By introducing dirt from their shoes, the visitor collaborates in the making of Work of Days. This material is cumulative, anonymous, and public, unlike the delicate constellation of remains from interior life. Contamination is very welcome, even if this leads to some level of physical deterioration in the piece. Walking through the room, the visitor scrutinizes the traces of others, all those absent or actively absented bodies, and in turn becomes attuned to their own trails, a subtle testimony to their existence.

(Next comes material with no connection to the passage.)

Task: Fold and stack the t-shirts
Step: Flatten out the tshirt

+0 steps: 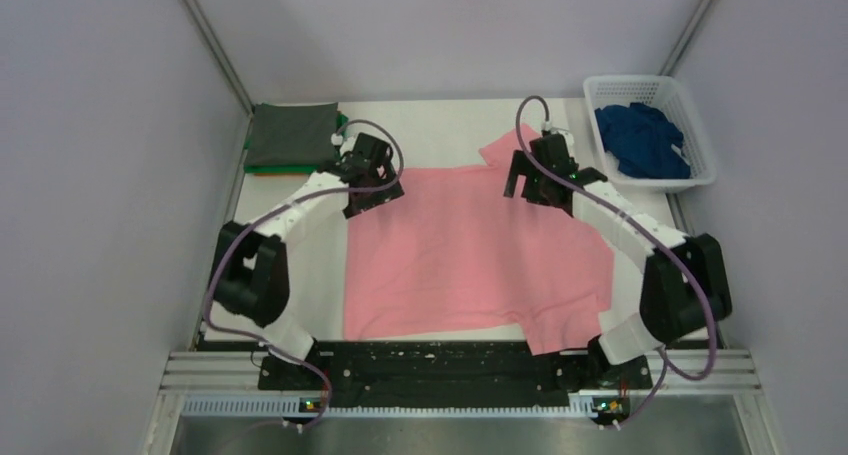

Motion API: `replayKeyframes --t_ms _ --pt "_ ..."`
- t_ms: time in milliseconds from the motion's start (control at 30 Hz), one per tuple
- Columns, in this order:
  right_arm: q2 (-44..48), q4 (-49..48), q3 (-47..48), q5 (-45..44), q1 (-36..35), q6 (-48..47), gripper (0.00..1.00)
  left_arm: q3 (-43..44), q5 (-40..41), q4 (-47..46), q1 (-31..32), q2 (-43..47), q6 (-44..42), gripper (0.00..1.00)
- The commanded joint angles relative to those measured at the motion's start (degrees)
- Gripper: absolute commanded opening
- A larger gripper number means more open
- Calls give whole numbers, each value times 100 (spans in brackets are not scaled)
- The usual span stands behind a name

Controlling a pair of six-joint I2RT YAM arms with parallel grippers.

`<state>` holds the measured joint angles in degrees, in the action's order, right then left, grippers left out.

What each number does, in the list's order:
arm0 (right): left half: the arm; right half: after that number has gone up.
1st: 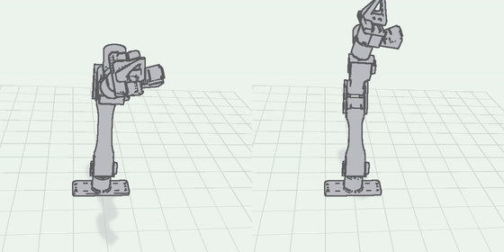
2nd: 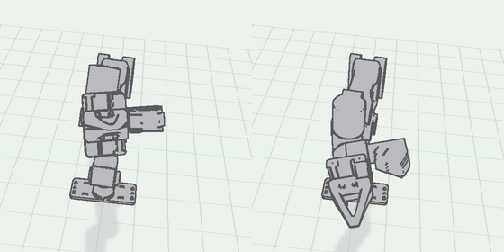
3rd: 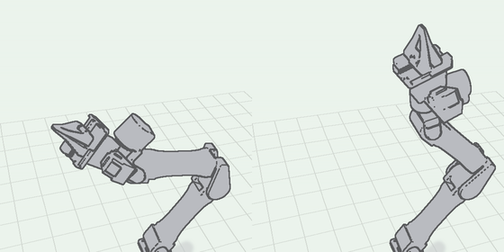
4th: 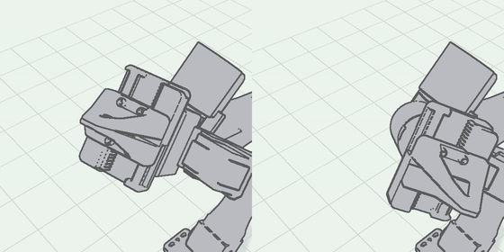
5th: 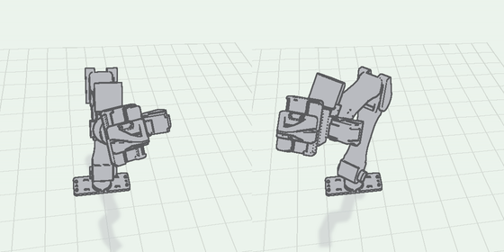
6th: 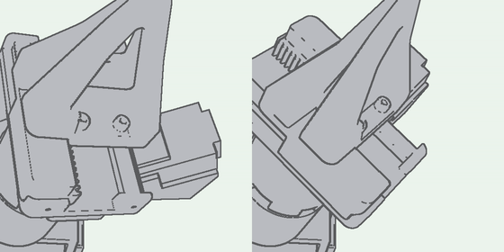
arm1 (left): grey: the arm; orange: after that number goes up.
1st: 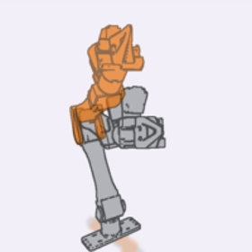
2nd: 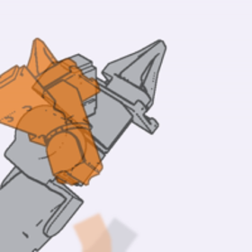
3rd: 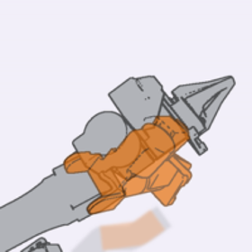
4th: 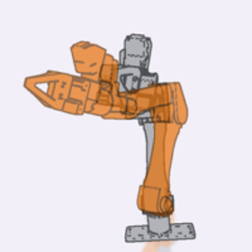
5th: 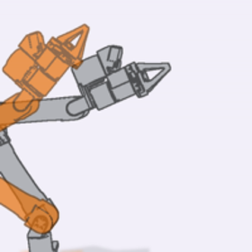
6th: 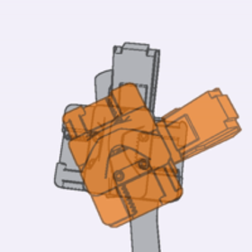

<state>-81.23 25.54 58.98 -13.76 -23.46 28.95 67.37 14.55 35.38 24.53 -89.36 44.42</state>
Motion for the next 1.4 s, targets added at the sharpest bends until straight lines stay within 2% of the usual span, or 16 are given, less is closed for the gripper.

Over the past decade, I have been making works more closely linked to politics, sexuality, and subjectivity. The latest works express the pain and indignation that accompanies life in Brazil under the current government, which relishes violence, ignorance, and hate. Some of these newer works will be presented in May at Tanya Bonakdar Gallery in New York. I believe fear is fundamental to how authoritarianism takes root. Like resentment, fear can contaminate an entire society, and many regimes know how to sustain that feeling permanently. I recently read The Third Reich of Dreams, by German journalist Charlotte Beradt, for which she compiled the nightmares of ordinary Germans between 1933 and 1939. Their visions clearly trace the rising terror under the Nazi regime.

Language has always been important to my work. For […], 2005, which was included in the fifty-first Venice Biennale, I presented participants with modified typewriters: The keys remain unchanged, but in the output, the alphabet is replaced by dots and symbols. We know what we are writing, but the reader cannot understand what’s on the page. I thought that this small subversion would have resulted in people creating indecipherable messages, but visitors started building letters with the dots, restoring the power of communication.

Lately, I’ve been interested in the slogans found in street demonstrations around the world. In Brazil, as in many other countries, we are experiencing a certain block of political imagination, and perhaps this is directly connected to the (mis)use of language. Because we speak the same language as those we fight, our demands for rupture tend to reiterate the established modes of social determination. Vladimir Safatle, a contemporary Brazilian philosopher who has had a great influence on my practice, has updated Vladimir Mayakovsky’s statement that there can be no revolutionary art without a revolutionary form, one capable of breaking the social grammar of the hegemon. In order to break it, Safatle says, we must let language collapse to make room for emerging enunciations. What is grammatically impossible to enunciate today?